Л.Толстой и Достоевский

– Это не сон! нет, клянусь, это был не сон, – это все сейчас было!

Как же, однако, для Достоевского, для самого читателя: сон это или не сон? было или не было?

Я, впрочем, сам почти готов сознаться в нелепости, несовременности, и даже, так сказать, в непристойности моего вопроса. Ну, стоит ли жить в начале двадцатого века, чтобы подымать по такому поводу вопрос о «соприкосновении мирам иным», чтобы допускать, хотя бы на одну «десятитысячную долю», возможность чего-то реального в появлении даже не сатаны «с опаленными крыльями», «гремящего и блистающего», а самого пошлого, устарелого черта «с гладким, как у датской собаки, хвостом»? Бред, так бред: «мокрое полотенце на голову» – и кончено.

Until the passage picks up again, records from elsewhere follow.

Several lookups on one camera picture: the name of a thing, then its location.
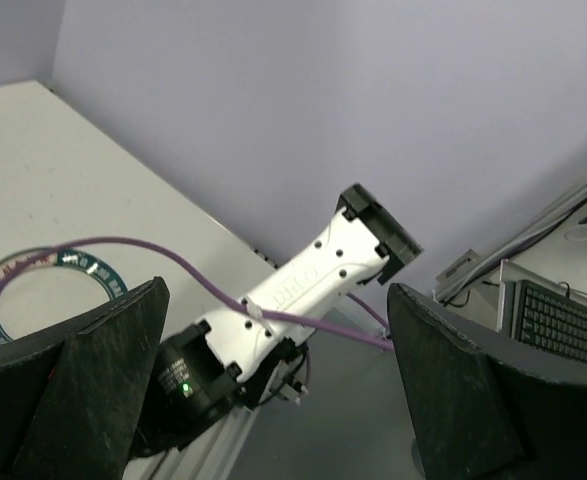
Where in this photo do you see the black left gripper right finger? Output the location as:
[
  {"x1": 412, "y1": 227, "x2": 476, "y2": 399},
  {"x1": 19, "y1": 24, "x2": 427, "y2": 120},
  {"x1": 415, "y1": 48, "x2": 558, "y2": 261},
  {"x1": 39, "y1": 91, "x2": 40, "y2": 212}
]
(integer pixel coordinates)
[{"x1": 387, "y1": 283, "x2": 587, "y2": 479}]

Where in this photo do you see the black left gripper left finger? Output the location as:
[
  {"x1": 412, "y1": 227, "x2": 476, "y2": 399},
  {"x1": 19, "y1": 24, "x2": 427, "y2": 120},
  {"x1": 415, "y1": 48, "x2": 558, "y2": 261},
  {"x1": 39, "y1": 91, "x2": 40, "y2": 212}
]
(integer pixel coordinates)
[{"x1": 0, "y1": 277, "x2": 170, "y2": 479}]

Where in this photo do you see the white plate with dark rim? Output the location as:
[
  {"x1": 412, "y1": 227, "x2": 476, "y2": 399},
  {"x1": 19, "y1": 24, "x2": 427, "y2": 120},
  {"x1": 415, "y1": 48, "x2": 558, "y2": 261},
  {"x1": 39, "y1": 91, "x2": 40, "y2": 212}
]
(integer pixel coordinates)
[{"x1": 0, "y1": 248, "x2": 128, "y2": 345}]

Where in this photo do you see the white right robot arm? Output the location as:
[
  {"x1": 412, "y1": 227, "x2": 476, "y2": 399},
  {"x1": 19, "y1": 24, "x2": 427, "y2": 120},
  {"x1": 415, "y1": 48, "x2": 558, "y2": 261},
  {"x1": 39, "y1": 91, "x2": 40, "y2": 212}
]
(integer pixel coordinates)
[{"x1": 144, "y1": 184, "x2": 422, "y2": 444}]

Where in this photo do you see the black computer keyboard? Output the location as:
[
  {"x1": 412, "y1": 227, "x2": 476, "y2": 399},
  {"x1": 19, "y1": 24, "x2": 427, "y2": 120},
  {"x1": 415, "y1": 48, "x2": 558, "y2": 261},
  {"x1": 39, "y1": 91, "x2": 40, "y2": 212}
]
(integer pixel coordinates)
[{"x1": 511, "y1": 280, "x2": 587, "y2": 364}]

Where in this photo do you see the aluminium front rail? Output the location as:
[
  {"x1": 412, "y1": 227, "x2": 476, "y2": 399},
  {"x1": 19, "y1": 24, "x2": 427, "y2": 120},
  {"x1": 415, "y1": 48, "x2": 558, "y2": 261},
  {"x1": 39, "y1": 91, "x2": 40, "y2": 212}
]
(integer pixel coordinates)
[{"x1": 123, "y1": 408, "x2": 260, "y2": 480}]

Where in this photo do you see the grey cable bundle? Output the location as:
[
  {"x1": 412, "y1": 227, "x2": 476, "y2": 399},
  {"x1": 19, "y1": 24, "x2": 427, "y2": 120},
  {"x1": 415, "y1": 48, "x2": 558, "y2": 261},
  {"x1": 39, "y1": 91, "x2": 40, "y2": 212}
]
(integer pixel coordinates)
[{"x1": 435, "y1": 169, "x2": 587, "y2": 306}]

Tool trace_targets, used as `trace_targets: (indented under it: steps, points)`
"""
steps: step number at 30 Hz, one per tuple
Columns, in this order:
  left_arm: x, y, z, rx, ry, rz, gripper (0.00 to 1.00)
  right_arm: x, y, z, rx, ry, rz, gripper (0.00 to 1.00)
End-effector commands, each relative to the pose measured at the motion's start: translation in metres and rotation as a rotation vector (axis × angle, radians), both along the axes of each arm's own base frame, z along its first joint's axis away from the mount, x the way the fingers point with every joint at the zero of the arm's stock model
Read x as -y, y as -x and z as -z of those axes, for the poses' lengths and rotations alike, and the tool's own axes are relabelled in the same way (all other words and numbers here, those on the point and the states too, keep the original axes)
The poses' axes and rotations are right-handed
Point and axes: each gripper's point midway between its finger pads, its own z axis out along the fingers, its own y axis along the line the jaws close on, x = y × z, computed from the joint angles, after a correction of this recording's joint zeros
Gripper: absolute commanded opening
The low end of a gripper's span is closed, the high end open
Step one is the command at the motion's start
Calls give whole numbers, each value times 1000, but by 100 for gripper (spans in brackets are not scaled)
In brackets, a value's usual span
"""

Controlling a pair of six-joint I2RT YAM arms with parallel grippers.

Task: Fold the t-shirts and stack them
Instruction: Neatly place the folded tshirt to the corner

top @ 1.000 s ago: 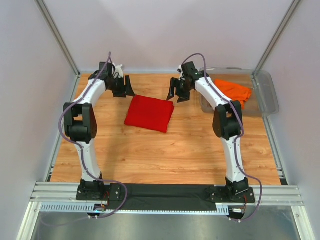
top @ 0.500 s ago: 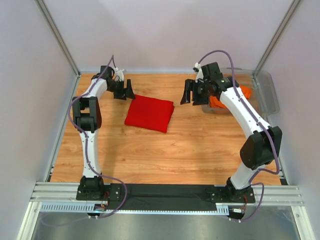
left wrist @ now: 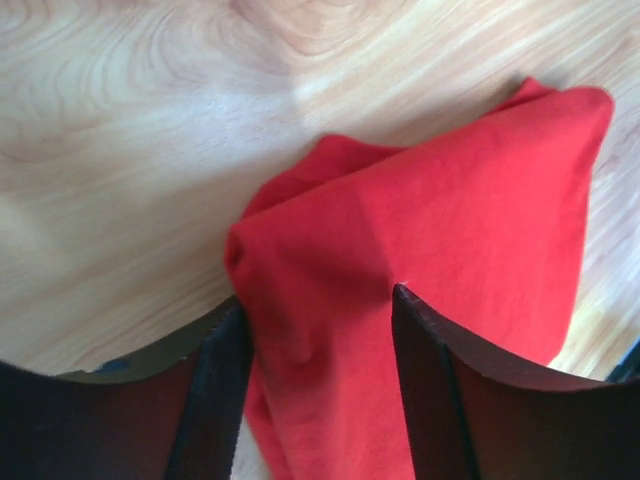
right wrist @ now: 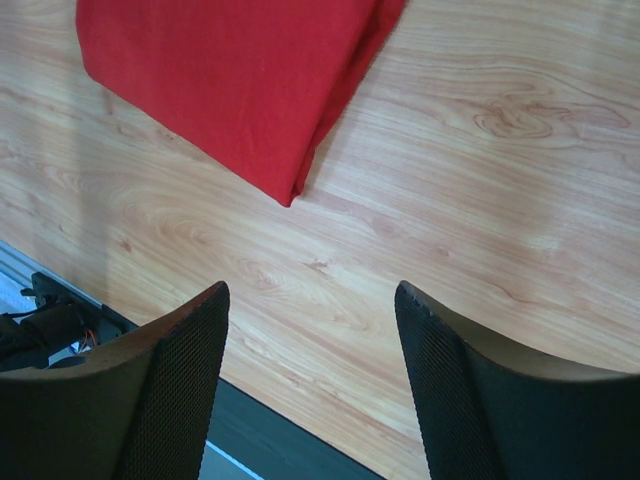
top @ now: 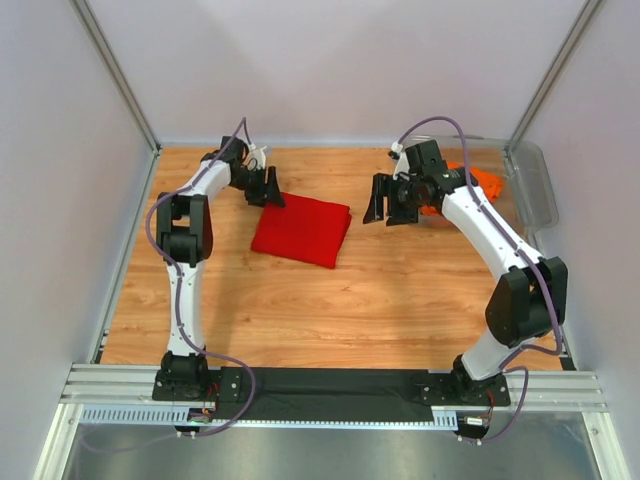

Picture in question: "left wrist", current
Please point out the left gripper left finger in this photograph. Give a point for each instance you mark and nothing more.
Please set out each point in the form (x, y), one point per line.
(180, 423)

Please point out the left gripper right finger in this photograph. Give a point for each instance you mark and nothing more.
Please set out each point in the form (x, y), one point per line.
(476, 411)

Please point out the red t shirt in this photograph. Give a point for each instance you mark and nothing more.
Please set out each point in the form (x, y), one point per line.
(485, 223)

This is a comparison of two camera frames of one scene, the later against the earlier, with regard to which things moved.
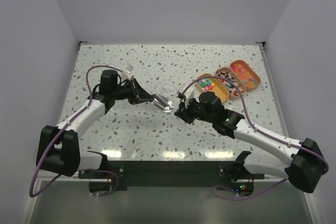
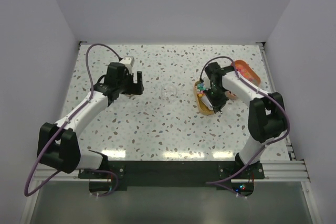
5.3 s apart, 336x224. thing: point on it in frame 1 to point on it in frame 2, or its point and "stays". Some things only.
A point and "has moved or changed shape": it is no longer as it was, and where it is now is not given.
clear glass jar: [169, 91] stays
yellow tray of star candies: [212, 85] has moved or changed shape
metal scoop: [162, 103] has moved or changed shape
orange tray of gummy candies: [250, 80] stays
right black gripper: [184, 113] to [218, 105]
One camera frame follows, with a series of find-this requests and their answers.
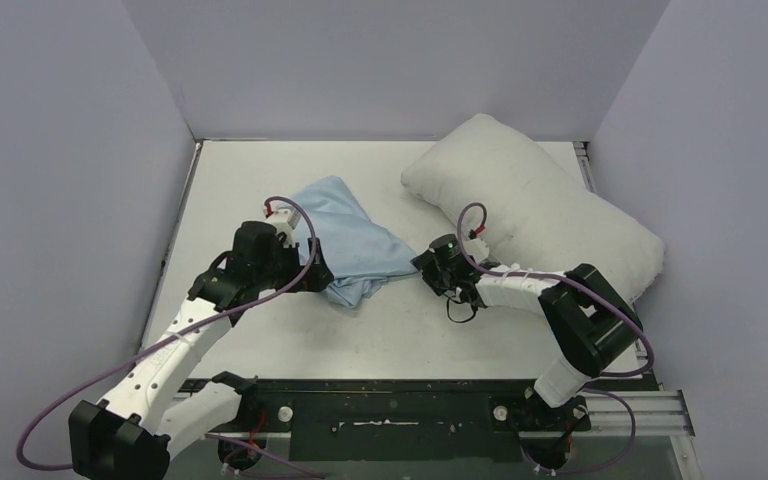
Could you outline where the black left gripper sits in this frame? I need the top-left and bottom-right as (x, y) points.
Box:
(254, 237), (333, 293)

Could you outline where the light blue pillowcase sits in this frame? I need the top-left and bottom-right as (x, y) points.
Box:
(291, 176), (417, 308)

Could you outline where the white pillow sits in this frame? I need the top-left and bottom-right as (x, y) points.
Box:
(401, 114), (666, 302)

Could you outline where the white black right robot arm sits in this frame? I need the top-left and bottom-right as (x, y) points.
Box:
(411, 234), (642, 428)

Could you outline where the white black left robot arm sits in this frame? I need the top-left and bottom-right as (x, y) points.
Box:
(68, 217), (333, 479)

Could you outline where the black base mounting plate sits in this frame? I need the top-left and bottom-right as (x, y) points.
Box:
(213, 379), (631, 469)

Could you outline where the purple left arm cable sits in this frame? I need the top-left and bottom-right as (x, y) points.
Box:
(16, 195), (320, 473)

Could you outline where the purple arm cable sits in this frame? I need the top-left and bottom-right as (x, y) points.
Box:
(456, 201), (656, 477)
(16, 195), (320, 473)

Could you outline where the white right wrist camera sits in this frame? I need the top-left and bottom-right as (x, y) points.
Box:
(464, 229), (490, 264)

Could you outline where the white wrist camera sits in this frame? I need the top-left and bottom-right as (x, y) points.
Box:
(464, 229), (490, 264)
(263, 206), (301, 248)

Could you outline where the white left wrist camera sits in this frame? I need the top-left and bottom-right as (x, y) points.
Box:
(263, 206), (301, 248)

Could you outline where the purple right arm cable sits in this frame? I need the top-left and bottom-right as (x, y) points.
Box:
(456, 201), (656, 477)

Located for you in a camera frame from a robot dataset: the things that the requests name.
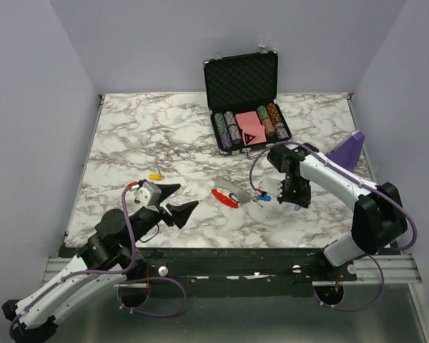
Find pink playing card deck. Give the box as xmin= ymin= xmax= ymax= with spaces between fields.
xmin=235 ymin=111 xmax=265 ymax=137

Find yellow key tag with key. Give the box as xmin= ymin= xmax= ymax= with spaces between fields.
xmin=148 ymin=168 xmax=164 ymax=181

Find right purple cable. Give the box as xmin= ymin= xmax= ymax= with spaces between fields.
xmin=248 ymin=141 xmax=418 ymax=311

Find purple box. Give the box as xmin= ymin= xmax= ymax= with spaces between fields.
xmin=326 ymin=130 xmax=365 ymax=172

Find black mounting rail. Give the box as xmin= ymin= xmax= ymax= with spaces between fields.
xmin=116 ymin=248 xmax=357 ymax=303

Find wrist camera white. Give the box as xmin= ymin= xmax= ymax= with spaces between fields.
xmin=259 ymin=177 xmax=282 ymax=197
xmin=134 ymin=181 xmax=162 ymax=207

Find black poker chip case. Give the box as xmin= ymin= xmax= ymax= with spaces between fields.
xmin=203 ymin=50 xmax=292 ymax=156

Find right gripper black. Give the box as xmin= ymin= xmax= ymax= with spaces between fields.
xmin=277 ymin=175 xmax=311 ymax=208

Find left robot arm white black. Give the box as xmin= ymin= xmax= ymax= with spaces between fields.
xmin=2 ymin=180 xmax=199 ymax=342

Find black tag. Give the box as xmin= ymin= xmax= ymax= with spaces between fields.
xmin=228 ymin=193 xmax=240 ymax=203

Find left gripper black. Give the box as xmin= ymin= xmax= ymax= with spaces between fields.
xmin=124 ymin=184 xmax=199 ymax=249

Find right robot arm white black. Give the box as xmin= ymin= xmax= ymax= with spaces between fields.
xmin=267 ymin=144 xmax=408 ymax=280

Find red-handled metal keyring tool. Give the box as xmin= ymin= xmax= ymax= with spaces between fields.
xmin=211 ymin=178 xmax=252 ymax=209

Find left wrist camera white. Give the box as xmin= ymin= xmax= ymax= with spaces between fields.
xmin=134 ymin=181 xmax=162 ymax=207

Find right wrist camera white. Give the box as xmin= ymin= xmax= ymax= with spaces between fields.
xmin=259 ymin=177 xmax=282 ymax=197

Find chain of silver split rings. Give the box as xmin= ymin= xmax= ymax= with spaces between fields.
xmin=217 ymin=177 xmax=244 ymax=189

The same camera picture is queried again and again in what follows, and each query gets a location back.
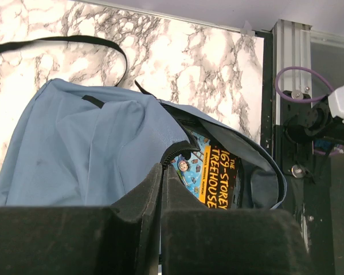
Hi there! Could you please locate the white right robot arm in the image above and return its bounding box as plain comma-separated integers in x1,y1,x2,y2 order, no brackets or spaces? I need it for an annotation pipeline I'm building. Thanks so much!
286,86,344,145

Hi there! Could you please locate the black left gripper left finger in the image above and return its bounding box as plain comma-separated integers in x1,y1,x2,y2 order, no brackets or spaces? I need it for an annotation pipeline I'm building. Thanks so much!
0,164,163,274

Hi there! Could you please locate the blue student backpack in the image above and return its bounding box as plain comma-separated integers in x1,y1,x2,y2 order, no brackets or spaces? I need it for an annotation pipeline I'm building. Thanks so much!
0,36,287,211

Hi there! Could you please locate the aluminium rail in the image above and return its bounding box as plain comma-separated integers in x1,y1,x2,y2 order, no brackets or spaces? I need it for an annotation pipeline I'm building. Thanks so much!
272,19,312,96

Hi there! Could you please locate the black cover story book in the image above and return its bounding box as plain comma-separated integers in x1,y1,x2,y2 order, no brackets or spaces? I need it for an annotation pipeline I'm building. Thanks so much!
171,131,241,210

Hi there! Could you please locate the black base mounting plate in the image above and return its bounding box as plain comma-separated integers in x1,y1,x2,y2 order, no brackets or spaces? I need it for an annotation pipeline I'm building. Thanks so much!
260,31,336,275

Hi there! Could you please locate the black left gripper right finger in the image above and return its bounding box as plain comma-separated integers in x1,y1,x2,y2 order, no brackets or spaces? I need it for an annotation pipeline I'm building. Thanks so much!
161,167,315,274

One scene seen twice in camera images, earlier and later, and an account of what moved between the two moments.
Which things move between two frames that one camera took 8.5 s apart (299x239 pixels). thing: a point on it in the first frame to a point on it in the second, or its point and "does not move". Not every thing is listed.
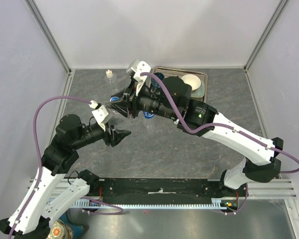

Не мог ли бы, однако, Черт и мне возразить точно так же, как он возражает Ивану:

– По азарту, с каким ты отвергаешь меня, я убеждаюсь, что ты все-таки в меня веришь.

– Нимало! На сотую долю не верю!

– Но на тысячную веришь. Гомеопатические-то доли ведь самые, может быть, сильные. Признайся, что веришь, ну, на десятитысячную…

– Ни одной минуты! Я, впрочем, желал бы в тебя поверить!

– Эге! Вот, однако, признание! Но я добр, я тебе и тут помогу. Слушай: это я тебя поймал, а не ты меня! Я нарочно тебе твой же анекдот рассказал, который ты уже забыл, чтобы ты окончательно во мне разуверился.

– Лжешь! Цель твоего появления уверить меня, что ты есть!

– Именно. Но колебания, но беспокойство, но борьба веры и неверия – это ведь такая иногда мука для совестливого человека, вот как ты, что лучше повеситься. Я, именно зная, что ты капельку веришь в меня, подпустил тебе неверия уже окончательно, рассказав этот анекдот. Я тебя вожу между верой и безверием попеременно, и тут у меня своя цель. Новая метода-с: ведь когда ты во мне совсем разуверишься, то тотчас меня же в глаза начнешь уверять, что я не сон, а есмь в самом деле – я тебя уж знаю: вот я тогда и достигну цели. А цель моя благородная. Я в тебя только крохотное семечко веры брошу, а из него вырастет дуб…

Не кажется ли, что этот Черт, несмотря на свой собачий хвост и на то, что «философия не его специальность», все-таки не без пользы для себя прочел «Критику чистого разума»? Вольтерианцы XVIII и нашего века (потому что и в наш век их немало, хотя уже и под другими именами), эти «философы без математики», как выражался Галлей, друг Ньютона, конечно, справились бы с подобным Чертом без особенной трудности. Но, может быть, умам, несколько более точным, критическим, чем «вольтерианцы», умам, вроде Паскаля и Канта, пришлось бы таки побороться, «помужествовать» с этим призраком, чтобы истребить «десятитысячную долю» сомнения или веры, которую он внушает.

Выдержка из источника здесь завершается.